The study included 922 patients with CRPC and at least 2 bone metastases and no known visceral metastasis who were randomized to radium-223 or placebo. At a pre-planned interim analysis, radium-223 had a clear survival benefit. Median overall survival was 14 months for radium-223 versus 11.2 months for placebo. The study was halted, and men in the placebo group were allowed to cross over to radium-223. Radium-223 also reduced the risk of time to first skeletal-related event by 39%. All subgroups benefited from this approach, including those who received prior docetaxel treatment. Amazingly, the placebo-treated patients had more side effects and a higher number of patients who discontinued treatment.

“We now have a variety of agents [for CRPC] that prolong survival. In the future we will need to learn how to combine them and sequence them,” Sartor said.

XL-184 (cabozantinib) is a dual inhibitor of mesenchymal epithelial transition factor (MET), a proto-oncogenic receptor, and vascular endothelial growth factor receptor 2. Theoretically, cabozantinib may block osteolytic lesions, said David C. Smith, MD, professor of the Department of Urology at the University of Michigan, Ann Arbor.

A phase II, randomized, discontinuation trial of cabozantinib versus placebo was conducted in 171 men with metastatic CRPC with measurable disease and evidence of disease progression. Median age was 68 years; 54% had bone pain, and 42% were taking narcotics for their pain. About 40% were pretreated with docetaxel. Results were good, so randomization to placebo was discontinued.

After 12 weeks of treatment, 68% had disease control (complete response, partial response, and stable disease). “Almost every patient had some evidence of activity [of the drug] on bone scan,” Smith said.

The major toxicities were fatigue (63%), thrombocytopenia (8%), and gastrointestinal perforation (1%). Fifty percent of patients required dose reductions. No significant effect was observed in patients who received prior docetaxel.

The moderator of the session, William K. Oh, MD, chief of the Division of Hematology and Medical Oncology at the Mount Sinai School of Medicine in New York City, said that both radium-223 and cabozantinib target the microenvironment. “Radium-223 will be transformative, because of its efficacy and favorable toxicity. Cabozantinib should also be transformative. It had a remarkable effect on bone scans, but we need to see more studies,” Oh stated.

A randomized, phase II study of 2 different dose levels of pomegranate extract showed that the extract, which is more potent than pomegranate juice, increased the PSA doubling time by about 6.6 months, from 11.9 months at baseline to 18.5 months after 6 months of treatment (P < .001). No dose response was observed.

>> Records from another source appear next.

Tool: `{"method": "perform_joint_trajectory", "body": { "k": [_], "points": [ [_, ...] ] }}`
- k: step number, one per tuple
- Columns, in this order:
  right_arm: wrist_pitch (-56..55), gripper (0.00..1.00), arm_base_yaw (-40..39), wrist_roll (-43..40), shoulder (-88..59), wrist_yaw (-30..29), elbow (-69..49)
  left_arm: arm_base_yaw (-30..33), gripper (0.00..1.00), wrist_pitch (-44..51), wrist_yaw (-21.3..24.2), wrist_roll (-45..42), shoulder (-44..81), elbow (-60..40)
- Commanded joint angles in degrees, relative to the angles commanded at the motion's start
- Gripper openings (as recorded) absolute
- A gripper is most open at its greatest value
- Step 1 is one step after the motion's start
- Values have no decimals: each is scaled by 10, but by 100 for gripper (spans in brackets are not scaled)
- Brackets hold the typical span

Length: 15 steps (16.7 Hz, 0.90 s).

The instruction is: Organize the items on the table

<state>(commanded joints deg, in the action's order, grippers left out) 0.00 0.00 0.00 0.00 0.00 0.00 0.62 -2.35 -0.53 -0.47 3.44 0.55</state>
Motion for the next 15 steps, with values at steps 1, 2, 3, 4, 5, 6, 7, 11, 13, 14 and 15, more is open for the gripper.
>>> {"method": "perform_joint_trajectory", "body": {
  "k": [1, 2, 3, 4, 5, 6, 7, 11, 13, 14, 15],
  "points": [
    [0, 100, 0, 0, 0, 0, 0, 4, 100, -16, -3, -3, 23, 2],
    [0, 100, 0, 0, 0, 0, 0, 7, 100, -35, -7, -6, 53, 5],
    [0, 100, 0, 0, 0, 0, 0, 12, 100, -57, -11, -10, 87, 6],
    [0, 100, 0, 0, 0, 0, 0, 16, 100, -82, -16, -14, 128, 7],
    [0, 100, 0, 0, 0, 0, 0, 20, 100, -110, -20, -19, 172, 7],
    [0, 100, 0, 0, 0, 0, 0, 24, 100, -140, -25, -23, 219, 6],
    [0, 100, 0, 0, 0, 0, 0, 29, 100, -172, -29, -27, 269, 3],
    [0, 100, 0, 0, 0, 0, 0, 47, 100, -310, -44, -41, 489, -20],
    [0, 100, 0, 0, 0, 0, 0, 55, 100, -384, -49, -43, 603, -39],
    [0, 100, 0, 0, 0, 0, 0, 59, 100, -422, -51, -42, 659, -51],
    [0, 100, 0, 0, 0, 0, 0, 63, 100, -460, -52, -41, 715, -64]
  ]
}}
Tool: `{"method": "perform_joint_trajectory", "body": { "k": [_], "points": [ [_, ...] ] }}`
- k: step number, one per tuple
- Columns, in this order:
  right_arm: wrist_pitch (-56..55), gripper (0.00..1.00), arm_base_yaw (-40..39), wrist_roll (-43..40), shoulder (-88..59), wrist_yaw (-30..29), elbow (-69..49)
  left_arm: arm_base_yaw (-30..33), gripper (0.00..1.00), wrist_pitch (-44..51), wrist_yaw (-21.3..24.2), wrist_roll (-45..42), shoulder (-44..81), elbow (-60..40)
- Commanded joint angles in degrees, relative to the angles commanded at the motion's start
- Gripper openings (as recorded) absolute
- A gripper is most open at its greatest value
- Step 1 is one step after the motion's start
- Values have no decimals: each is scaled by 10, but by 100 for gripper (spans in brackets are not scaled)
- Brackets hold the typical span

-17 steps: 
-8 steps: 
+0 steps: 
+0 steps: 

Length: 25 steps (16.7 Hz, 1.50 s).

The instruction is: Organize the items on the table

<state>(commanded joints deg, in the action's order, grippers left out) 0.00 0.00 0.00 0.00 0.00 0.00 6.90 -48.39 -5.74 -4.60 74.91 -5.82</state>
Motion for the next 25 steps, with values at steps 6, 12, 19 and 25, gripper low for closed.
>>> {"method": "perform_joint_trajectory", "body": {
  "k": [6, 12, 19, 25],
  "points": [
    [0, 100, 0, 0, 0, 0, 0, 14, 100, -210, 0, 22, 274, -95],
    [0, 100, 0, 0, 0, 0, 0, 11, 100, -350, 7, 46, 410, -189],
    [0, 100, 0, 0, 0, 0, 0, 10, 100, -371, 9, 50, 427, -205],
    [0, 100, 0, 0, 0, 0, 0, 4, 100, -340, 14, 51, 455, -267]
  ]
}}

The study included 104 patients with a rising PSA without evidence of metastasis; at baseline, median age was 72, median Gleason score was 6-7 (44% were

Three-quarters of patients with a PSA doubling time <3 months moved to a higher doubling time after taking pomegranate extract.

“The study met its primary endpoint but we did not see a dose response. Pomegranate extract may play a role in the treatment of older men who are looking for alternative therapies. I don’t recommend it to my patients, but if a patient of mine wants to take it and defer hormonal therapy, I tell him that the extract is safe,” stated lead author Michael A. Carducci, MD, professor of Urologic Oncology at the Sidney Kimmel Comprehensive Cancer Center at Johns Hopkins University in Baltimore, Maryland.